Trucks service the growing container pile at Port Botany.

PM What are some of the issues to be faced in the next few years?
BW: The geo-political tensions and global supply chain challenges are certainly still going to be around. It’s important to remember that as much as we rely on imported goods and exported goods, we are still only one per cent of the world’s container trade and in that respect, we are a price-taker not a price-maker. A big challenge, which is also an opportunity, is decarbonisation and transition to net zero emissions. The transport sector is well and truly on board but there are a lot of changes which have to happen. Another challenge is how we build resilience into our freight and logistics supply chains for situations like extreme weather events or the AdBlue shortage. How do we make the system better able to deal with the shocks? It’s an ongoing challenge which industry and government need to work collectively on. Leading off that is the constant challenge of how we build capacity into the system to meet the growing freight task.
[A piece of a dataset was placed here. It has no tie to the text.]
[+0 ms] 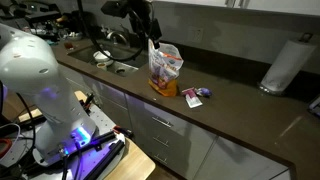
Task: Take one of the small packets and put it inside the large package
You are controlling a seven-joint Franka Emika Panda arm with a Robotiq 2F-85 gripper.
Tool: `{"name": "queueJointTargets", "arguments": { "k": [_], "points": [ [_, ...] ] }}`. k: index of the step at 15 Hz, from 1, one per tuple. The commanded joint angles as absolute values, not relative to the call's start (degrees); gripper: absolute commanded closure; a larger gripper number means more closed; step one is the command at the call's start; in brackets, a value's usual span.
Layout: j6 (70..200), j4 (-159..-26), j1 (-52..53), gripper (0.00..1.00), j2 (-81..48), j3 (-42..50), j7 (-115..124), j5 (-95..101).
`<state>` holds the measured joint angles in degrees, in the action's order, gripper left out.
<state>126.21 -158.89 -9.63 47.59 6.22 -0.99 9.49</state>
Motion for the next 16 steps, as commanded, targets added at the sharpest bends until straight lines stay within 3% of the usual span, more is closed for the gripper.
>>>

PM: With the current low unemployment rate what can the wider industry do to attract labour?
BW: We need access to a skilled workforce and there must be opportunities for people to upskill as we head towards digitalisation, automation and robotics. There is a real opportunity for the sector to sell itself as a different career for people which they might not have considered in the past. We just don’t have enough drivers at the moment for our vehicles so how do we meet that? What are we doing in terms of migration and skills priorities as part of our migration system and who are we helping to upskill people? Again, there’s a role for both industry and government.

PM: Is there enough ‘big picture’ planning taking place?
BW: Something which is a bit of a sleeping giant is the planning and preservation of industrial land. The Greater Sydney Planning Commission has been doing some work recently on this and it is important because in a city like Sydney you’re constrained in terms of space because of the geographical nature of the Sydney basin. There is growing pressure for housing and all the things that go with it. If we are talking about 60 per cent growth in freight in our urban areas where are we putting the warehouses, where are we putting our empty containers when we need to stack them, how are the ports going to cope? That’s why places like Western Sydney airport and the Moorebank Intermodal Terminal are becoming increasingly important because there are less and less green field sites around. So how do we think differently about our warehousing? What can we learn from Europe and other places about how do we go about doing that? So, there’s a bit on the agenda and it’s an issues-rich environment.